• _PROBLEM TO SOLVE_
Start with the first line of the data and end with the line that holds "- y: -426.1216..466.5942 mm"; write out each one exactly.

(Dataset records)
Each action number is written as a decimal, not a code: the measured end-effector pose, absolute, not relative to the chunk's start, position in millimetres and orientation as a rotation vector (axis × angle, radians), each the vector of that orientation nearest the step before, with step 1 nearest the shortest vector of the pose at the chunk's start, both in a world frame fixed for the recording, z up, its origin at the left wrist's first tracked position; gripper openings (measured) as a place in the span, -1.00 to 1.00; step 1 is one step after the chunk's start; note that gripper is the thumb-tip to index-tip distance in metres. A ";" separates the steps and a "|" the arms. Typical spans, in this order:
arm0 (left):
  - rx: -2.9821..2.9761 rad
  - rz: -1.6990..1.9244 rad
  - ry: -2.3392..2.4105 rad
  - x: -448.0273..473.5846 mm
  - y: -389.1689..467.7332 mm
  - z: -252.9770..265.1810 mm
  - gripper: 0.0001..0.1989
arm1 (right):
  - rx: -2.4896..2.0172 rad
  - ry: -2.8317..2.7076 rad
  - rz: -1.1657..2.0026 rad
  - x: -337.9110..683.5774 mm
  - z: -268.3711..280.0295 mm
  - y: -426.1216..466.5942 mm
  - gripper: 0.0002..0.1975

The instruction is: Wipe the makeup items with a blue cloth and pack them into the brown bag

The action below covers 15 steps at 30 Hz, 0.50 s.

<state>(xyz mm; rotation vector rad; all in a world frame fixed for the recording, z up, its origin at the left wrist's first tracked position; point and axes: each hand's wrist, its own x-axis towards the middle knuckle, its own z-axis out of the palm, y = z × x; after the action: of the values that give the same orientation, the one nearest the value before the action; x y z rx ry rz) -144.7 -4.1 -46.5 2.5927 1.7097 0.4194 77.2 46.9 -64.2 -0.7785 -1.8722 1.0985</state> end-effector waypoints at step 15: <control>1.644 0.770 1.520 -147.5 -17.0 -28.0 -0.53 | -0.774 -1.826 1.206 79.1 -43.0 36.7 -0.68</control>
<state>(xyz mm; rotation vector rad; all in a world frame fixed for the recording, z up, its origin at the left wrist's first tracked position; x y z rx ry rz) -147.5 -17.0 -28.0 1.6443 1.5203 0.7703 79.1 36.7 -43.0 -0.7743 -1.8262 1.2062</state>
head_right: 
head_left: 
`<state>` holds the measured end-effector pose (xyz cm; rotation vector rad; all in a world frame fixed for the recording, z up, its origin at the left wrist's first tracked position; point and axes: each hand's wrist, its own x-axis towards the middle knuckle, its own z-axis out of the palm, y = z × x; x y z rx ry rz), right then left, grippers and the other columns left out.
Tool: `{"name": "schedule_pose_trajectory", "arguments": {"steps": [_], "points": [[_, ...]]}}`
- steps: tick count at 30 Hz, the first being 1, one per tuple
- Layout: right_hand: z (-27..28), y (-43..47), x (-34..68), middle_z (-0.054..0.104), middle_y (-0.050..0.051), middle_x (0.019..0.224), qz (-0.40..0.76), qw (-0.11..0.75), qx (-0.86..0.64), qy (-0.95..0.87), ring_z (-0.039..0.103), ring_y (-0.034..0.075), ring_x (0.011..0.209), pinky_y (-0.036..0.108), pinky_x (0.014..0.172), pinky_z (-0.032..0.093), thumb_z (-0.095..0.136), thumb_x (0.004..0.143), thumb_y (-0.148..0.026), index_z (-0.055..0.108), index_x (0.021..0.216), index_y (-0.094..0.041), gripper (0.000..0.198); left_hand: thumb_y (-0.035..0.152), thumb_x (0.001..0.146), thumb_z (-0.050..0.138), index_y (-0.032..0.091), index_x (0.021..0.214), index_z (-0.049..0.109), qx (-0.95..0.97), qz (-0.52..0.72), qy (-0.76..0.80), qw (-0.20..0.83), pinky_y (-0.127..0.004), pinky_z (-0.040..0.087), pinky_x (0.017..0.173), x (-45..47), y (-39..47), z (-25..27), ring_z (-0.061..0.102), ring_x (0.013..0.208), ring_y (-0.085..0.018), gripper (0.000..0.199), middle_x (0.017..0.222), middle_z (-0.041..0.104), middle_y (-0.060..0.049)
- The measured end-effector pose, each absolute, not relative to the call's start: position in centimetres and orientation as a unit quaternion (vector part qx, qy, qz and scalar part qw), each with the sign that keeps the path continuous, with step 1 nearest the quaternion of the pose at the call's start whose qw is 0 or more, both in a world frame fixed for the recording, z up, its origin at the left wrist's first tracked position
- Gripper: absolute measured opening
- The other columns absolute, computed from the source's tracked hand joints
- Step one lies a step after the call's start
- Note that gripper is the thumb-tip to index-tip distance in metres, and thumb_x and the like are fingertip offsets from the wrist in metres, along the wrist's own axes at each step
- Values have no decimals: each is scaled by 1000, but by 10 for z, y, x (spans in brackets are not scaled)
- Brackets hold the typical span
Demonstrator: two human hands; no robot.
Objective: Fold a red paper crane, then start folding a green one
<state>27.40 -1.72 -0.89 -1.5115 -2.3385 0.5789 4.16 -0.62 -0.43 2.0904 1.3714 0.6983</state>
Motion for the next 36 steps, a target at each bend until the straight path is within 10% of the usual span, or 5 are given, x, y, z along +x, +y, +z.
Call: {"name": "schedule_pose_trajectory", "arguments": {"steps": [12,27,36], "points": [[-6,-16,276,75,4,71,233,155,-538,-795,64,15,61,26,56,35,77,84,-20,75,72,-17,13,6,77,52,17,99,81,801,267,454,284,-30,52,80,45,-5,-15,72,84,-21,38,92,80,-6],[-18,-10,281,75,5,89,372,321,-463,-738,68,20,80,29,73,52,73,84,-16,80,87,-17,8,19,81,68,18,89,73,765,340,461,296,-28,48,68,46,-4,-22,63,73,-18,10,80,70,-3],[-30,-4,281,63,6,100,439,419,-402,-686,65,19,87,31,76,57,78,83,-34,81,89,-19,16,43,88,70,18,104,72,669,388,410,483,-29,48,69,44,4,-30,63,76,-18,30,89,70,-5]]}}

• _RESPONSE_
Each action number is written as a decimal, not a code: the measured end-effector pose, absolute, not relative to the chunk's start, position in millimetres and orientation as a rotation vector (axis × angle, radians), each the vector of that orientation nearest the step before, with step 1 nearest the shortest vector of the pose at the chunk's start, both in a world frame fixed for the recording, z up, its origin at the left wrist's first tracked position; gripper openings (measured) as a place in the span, -1.00 to 1.00; step 1 is one step after the chunk's start; note that gripper is the thumb-tip to index-tip distance in metres. A ";" separates the steps and a "|" the arms. Typical spans, in this order:
arm0 (left):
  - rx: -2.9821..2.9761 rad
  - rz: -1.6990..1.9244 rad
  - ry: -2.3392..2.4105 rad
  - x: -448.0273..473.5846 mm
  - y: -389.1689..467.7332 mm
  - z: -252.9770..265.1810 mm
  - gripper: 0.0001..0.1989
arm1 (right):
  - rx: -2.4896..2.0172 rad
  - ry: -2.8317..2.7076 rad
  - rz: -1.1657..2.0026 rad
  - x: -337.9110..683.5774 mm
  - z: -268.3711..280.0295 mm
  - y: -426.1216..466.5942 mm

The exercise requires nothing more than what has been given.